With respect to any or all of the message flow diagrams, scenarios, and flow charts in the figures and as discussed herein, each step, block, and/or communication can represent a processing of information and/or a transmission of information in accordance with example embodiments. Alternative embodiments are included within the scope of these example embodiments. In these alternative embodiments, for example, operations described as steps, blocks, transmissions, communications, requests, responses, and/or messages can be executed out of order from that shown or discussed, including substantially concurrently or in reverse order, depending on the functionality involved. Further, more or fewer blocks and/or operations can be used with any of the message flow diagrams, scenarios, and flow charts discussed herein, and these message flow diagrams, scenarios, and flow charts can be combined with one another, in part or in whole.

A step or block that represents a processing of information can correspond to circuitry that can be configured to perform the specific logical functions of a herein-described method or technique. Alternatively or additionally, a step or block that represents a processing of information can correspond to a module, a segment, or a portion of program code (including related data). The program code can include one or more instructions executable by a processor for implementing specific logical operations or actions in the method or technique. The program code and/or related data can be stored on any type of computer readable medium such as a storage device including RAM, a disk drive, a solid-state drive, or another storage medium.

The computer readable medium can also include non-transitory computer readable media such as non-transitory computer readable media that store data for short periods of time like register memory and processor cache. The non-transitory computer readable media can further include non-transitory computer readable media that store program code and/or data for longer periods of time. Thus, the non-transitory computer readable media may include secondary or persistent long-term storage, like ROM, optical or magnetic disks, solid-state drives, or compact disc read only memory (CD-ROM), for example. The non-transitory computer readable media can also be any other volatile or non-volatile storage systems. A non-transitory computer readable medium can be considered a computer readable storage medium, for example, or a tangible storage device.

Moreover, a step or block that represents one or more information transmissions can correspond to information transmissions between software and/or hardware modules in the same physical device. However, other information transmissions can be between software modules and/or hardware modules in different physical devices.

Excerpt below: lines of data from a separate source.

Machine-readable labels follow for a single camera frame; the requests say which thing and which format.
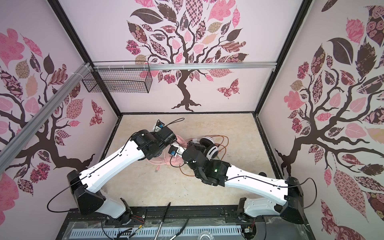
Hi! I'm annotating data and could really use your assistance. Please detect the pink headphones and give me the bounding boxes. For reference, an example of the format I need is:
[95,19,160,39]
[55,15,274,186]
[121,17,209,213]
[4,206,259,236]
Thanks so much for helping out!
[147,135,187,168]

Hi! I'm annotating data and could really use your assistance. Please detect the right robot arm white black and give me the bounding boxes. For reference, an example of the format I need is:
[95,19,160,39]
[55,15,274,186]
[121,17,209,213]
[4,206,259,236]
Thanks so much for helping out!
[175,144,306,225]

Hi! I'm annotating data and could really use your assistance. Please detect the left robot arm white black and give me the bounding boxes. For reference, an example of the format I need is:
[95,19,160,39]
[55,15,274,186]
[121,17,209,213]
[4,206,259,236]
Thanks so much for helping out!
[67,127,177,225]

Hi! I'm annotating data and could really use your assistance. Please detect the white black headphones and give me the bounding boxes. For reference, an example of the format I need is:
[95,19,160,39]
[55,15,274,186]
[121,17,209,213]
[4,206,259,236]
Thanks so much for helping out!
[192,136,219,160]

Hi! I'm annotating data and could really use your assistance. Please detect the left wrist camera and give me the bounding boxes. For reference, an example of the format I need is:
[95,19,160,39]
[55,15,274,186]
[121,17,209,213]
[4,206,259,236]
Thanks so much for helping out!
[153,120,165,133]

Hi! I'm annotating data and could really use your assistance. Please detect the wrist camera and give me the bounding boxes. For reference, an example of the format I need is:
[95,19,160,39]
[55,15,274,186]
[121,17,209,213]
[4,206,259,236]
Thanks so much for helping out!
[153,120,165,133]
[168,143,186,157]

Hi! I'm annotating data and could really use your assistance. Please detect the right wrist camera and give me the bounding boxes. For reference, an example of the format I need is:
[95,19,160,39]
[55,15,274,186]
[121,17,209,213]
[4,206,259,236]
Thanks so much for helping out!
[168,143,186,157]

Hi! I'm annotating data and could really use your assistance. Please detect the red orange headphone cable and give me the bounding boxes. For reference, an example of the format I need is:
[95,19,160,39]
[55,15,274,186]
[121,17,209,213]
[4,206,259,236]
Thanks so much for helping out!
[178,134,231,178]

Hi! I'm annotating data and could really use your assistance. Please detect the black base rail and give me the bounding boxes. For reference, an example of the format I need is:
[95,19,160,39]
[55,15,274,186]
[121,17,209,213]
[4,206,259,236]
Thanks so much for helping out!
[56,205,315,240]

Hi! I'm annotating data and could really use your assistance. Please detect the white slotted cable duct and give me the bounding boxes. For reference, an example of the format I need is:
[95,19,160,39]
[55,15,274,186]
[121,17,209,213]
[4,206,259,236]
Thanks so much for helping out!
[65,226,243,240]

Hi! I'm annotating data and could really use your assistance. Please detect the black wire basket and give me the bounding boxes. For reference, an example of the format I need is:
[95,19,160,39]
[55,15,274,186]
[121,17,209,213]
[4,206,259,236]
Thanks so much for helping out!
[82,60,153,94]

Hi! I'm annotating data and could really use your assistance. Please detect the back aluminium rail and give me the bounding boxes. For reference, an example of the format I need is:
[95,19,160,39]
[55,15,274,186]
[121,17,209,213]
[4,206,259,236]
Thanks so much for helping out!
[93,62,277,71]

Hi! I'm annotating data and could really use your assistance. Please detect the aluminium rail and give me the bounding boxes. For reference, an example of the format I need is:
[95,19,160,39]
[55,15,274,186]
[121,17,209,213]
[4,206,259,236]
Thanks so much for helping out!
[1,63,92,173]
[93,62,277,71]

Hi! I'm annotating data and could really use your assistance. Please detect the left aluminium rail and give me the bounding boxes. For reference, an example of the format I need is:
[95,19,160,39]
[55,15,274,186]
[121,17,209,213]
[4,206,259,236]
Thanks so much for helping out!
[1,63,92,173]

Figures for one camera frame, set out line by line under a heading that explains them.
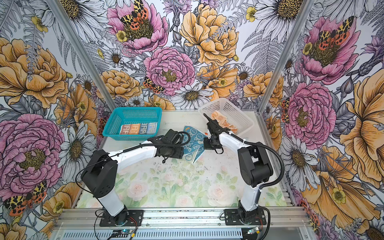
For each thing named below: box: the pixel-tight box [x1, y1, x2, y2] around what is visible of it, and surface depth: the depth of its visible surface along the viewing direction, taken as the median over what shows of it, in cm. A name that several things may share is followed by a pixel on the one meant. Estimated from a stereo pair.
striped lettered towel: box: [119, 122, 158, 135], surface depth 110 cm
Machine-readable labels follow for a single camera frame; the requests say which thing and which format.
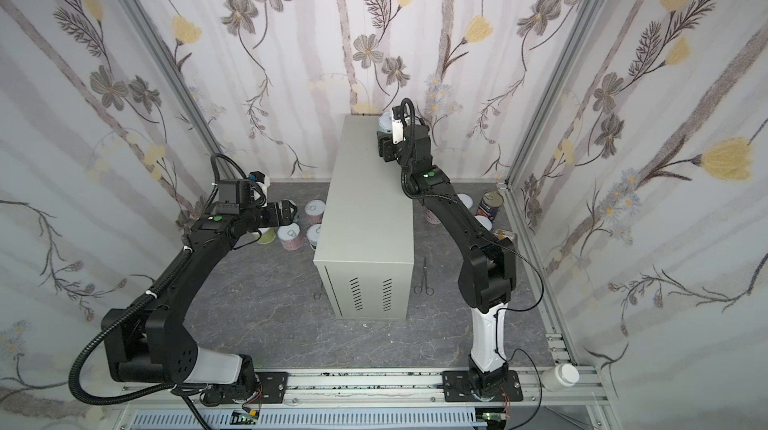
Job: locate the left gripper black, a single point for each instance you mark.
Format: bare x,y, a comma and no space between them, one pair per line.
288,217

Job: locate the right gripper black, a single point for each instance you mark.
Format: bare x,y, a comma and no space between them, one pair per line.
389,146

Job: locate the teal coconut can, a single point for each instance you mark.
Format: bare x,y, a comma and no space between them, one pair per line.
313,235
385,122

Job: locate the yellow label can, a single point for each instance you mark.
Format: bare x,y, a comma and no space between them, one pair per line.
485,222

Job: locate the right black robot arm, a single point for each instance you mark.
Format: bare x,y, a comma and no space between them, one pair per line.
488,273

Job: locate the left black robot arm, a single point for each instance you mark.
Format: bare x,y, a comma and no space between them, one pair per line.
148,343

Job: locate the green label can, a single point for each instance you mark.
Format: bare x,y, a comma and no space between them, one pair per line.
266,235

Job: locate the pink can front left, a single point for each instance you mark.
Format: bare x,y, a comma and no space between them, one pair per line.
290,236

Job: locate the pink can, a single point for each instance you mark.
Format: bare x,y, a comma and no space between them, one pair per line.
314,211
431,217
290,236

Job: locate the pink can rear left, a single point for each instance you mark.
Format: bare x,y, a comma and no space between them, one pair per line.
314,211

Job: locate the pink can right side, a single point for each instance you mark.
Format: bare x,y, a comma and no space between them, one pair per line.
431,217

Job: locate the teal can right side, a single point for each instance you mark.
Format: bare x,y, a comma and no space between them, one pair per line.
466,200

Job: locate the dark open tin can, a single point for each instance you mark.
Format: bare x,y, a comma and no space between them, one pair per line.
490,205

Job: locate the grey metal cabinet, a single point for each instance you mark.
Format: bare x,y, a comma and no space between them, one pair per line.
365,254

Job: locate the metal scissors right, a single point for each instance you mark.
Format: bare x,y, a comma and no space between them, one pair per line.
423,287

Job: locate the white plastic bottle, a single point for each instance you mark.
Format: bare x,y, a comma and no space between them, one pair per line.
560,377

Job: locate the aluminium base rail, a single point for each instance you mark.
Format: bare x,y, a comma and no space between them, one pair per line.
270,304

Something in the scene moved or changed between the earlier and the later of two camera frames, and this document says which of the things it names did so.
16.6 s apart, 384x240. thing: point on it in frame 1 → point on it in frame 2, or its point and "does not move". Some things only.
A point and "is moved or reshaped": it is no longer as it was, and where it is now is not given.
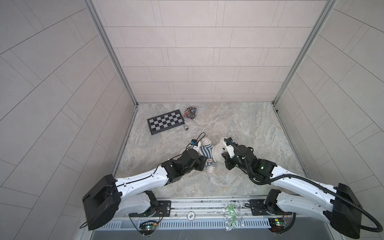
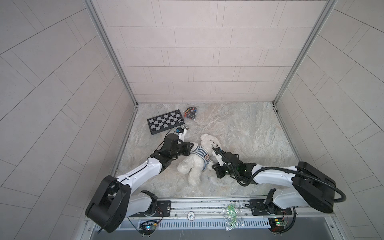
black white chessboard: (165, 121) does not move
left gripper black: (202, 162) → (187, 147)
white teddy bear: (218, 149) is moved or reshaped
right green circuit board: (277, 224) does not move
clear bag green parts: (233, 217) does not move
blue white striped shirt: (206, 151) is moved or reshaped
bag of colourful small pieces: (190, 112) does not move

It should be understood that other embodiments could include more or less of each element shown in a given figure.

Claim 1:
A system comprising:
persistent storage containing a list of discovery commands, the discovery commands respectively associated with lists of network addresses;
one or more processors (<NUM>); and
a discovery validation application (<NUM>) that, when executed by the one or more processors (<NUM>), is configured to:
read, from the persistent storage, the list of discovery commands, and the lists of network addresses;
for each discovery command in the list of discovery commands, transmit, by way of one or more proxy servers (<NUM>) deployed external to the system, the discovery command to each network address in the respectively associated list of network addresses;
receive, by way of the one or more proxy servers (<NUM>), discovery results respectively corresponding to each of the discovery commands that were transmitted, wherein the discovery results either indicate success or failure of the discovery commands;
write, to the persistent storage, the discovery results;
report, for each discovery command corresponding to a respective discovery result, an indication of success or failure of the discovery command;
for each discovery command for which the indication is failure of the discovery command, receive user input to correct the discovery command; and
deploy the corrected discovery command for a next scheduled discovery procedure,
wherein the discovery validation application (<NUM>) executes before and independently of any discovery procedures scheduled to be performed by the system.